§ **What the task requires**
Please work out how many lines below contain the word "battery", and reply with only that number.

§ **Records for the exercise**
▬▬▬▬▬▬▬▬▬▬

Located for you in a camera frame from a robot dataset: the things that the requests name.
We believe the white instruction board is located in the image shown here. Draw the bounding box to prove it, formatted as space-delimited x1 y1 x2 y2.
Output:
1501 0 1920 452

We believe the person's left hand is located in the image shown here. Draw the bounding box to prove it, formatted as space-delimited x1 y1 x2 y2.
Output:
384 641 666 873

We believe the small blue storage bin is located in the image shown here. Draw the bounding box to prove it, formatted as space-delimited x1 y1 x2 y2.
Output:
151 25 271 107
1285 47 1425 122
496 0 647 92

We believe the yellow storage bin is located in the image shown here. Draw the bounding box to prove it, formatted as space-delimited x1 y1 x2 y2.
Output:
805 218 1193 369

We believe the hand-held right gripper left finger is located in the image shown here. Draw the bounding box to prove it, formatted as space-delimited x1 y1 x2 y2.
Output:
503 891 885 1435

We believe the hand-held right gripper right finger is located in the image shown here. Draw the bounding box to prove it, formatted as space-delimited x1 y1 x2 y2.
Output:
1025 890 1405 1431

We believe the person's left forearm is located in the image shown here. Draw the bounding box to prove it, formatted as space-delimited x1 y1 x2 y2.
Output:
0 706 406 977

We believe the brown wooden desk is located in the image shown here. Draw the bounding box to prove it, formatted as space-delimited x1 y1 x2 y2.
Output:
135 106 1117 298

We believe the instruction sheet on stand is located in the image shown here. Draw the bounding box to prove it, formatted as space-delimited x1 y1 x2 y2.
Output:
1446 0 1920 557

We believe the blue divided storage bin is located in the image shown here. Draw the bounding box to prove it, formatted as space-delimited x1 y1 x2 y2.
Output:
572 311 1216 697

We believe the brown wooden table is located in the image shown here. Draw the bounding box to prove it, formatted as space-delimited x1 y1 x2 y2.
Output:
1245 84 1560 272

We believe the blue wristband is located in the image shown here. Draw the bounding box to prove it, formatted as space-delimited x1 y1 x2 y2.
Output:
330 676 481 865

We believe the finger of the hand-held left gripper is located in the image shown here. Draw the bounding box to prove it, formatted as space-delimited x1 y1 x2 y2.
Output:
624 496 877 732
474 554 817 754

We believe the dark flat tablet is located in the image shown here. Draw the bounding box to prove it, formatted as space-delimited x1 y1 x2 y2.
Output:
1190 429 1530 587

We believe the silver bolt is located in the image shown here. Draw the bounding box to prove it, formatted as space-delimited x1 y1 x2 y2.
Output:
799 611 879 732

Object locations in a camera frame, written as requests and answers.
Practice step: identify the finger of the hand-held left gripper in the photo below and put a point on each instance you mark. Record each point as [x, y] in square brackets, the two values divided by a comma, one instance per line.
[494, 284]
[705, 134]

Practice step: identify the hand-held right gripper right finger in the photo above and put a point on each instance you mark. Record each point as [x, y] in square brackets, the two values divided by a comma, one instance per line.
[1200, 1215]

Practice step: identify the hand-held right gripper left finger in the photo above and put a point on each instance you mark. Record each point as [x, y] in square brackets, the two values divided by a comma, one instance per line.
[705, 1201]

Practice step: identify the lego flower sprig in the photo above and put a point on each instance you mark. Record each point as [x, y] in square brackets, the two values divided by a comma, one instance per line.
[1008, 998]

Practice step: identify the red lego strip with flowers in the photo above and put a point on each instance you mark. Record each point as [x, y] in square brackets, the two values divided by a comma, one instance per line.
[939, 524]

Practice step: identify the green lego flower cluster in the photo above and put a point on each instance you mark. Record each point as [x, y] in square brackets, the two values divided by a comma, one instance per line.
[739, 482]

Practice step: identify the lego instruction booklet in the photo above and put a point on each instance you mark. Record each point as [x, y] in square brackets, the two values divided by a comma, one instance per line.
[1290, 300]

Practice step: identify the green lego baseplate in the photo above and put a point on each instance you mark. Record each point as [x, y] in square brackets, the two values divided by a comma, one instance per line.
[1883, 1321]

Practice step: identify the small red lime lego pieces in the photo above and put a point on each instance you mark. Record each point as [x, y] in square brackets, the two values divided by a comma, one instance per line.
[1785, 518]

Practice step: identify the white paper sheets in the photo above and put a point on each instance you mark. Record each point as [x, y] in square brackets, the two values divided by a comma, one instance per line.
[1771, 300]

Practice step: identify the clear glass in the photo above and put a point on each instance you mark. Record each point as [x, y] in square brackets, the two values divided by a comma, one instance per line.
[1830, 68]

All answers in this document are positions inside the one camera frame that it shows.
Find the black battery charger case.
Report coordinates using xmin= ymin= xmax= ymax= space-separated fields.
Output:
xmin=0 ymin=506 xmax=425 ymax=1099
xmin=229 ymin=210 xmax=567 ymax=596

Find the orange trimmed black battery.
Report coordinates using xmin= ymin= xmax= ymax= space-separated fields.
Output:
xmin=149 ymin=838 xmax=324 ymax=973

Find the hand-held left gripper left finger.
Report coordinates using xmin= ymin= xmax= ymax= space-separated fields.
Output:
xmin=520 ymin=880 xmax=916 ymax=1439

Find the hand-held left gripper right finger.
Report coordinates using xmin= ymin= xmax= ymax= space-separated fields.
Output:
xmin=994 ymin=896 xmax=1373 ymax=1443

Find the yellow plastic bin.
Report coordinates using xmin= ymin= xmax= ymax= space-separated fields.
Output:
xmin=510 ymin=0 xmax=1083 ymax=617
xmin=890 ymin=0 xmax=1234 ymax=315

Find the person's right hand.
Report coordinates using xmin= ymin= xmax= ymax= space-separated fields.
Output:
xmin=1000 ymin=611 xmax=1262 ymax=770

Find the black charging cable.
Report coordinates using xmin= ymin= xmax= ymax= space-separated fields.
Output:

▬▬▬▬▬▬▬▬▬▬

§ **Written answer**
2